The promises of the gig economy run several ways. Consumers get easy access to a ride or a meal delivery. The companies that run the services profit from the data-driven mechanisms they have created to connect workers to customers. And the workers win the autonomy to decide when and how often to drive an Uber or Lyft, or to deliver more Instacart and DoorDash orders. Some economists’ research even shows that Uber drivers’ were happy with their schedule flexibility and pay.

A closer examination of those drivers’ working conditions, however, shows many of the worker gains to be a mirage, said Veena Dubal, Professor of Law, Irvine School of Law, University of California. Instead of scheduling flexibility, workers in the so-called “gig economy” – who do not enjoy labor protections like minimum wages and overtime – face uncertain schedules, impossible-to-predict wages, and vehicle maintenance expenses that weigh down their earnings, and in many cases cause them to work more than they would if they had full-time, minimum wage jobs.
In her December 4, 2023, presentation, “Myth and Measurement of Digitized Wages in Platform Work,” organized by the Faculty of Computing and Data Sciences, Dubal argued that the wage-setting practices of companies like Uber can be described as “algorithmic wage discrimination” and that they are particularly harmful to the working poor. She urged policymakers to assure minimum pay protections for all time laboring and set guidelines for labor and compensation practices.
While states like California and Washington have passed labor laws specifically targeting gig workers, Dubal said these efforts ignore the core problem: unpredictable, variable pay created through algorithmic wage discrimination practices. Yet, there’s a perception that workers gain from these arrangements, promoted by industry-sponsored research. Companies themselves won’t open up their data systems to explain how they set pay rates – in part because they are constantly running experiments to see what worker incentives and payments yield the best results for them, she said.
Dubal based her remarks on her nine years of ethnographic studies, including thousands of hours of conversations with workers, some of which she summed up in a November 2023 article in Columbia Law Review.
Dubal called on both policymakers and researchers to “look more clearly not just at the precise amount of wages that drivers or workers in these sectors make, but at the real present and long-term impacts of the unpredictability at how this impacts accidents, how this impacts traffic, and how it impacts how wages are related to worker health and safety, how it impacts long-term economic mobility, and creates, re-entrenches and exacerbates racial and gender disparities in the labor market.”

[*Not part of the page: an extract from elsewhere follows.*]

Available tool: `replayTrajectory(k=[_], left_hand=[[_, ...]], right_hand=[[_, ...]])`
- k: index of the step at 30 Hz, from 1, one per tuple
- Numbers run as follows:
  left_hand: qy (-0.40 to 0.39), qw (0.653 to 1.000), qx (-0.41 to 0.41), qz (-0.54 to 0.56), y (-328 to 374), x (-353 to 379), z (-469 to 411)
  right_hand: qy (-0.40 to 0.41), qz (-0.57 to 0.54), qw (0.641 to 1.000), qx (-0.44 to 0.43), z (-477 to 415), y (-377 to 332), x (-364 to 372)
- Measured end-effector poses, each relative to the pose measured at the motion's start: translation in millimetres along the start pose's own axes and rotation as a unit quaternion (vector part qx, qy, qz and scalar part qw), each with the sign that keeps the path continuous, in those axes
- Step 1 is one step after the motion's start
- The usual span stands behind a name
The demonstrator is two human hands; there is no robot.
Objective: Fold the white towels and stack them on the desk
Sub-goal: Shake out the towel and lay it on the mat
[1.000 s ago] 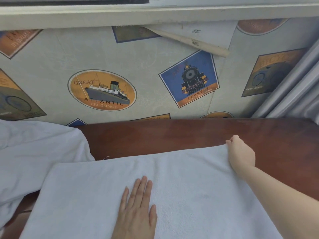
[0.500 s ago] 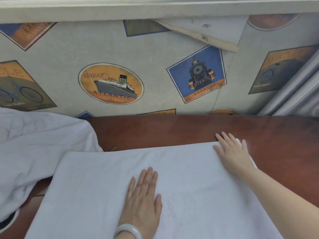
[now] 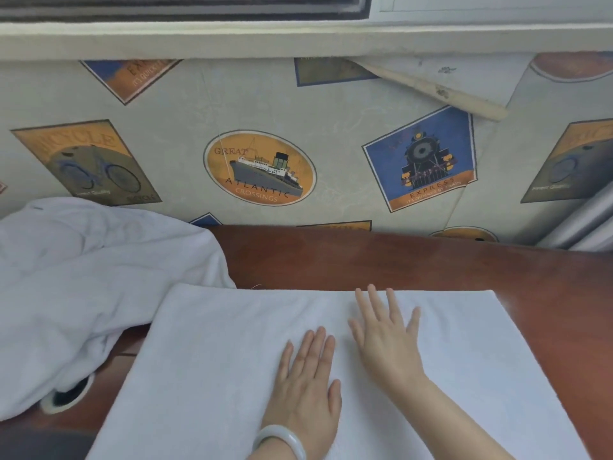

Dubal’s talk, which she gave at Barrister’s Hall at BU School of Law, was part of the Social Justice for Data Science Lecture Series, developed by Ngozi Okidegbe, Moorman-Simon Interdisciplinary Career Development Assistant Professor of Computing & Data Sciences and Associate Professor of Law, and Allison McDonald, Assistant Professor of Computing & Data Sciences. The series looks at the ways data science operates to advance, transform, and hinder justice-oriented movements by underrepresented and politically marginalized communities in different areas of life, and draw lessons that can help reorient the field of data science toward justice.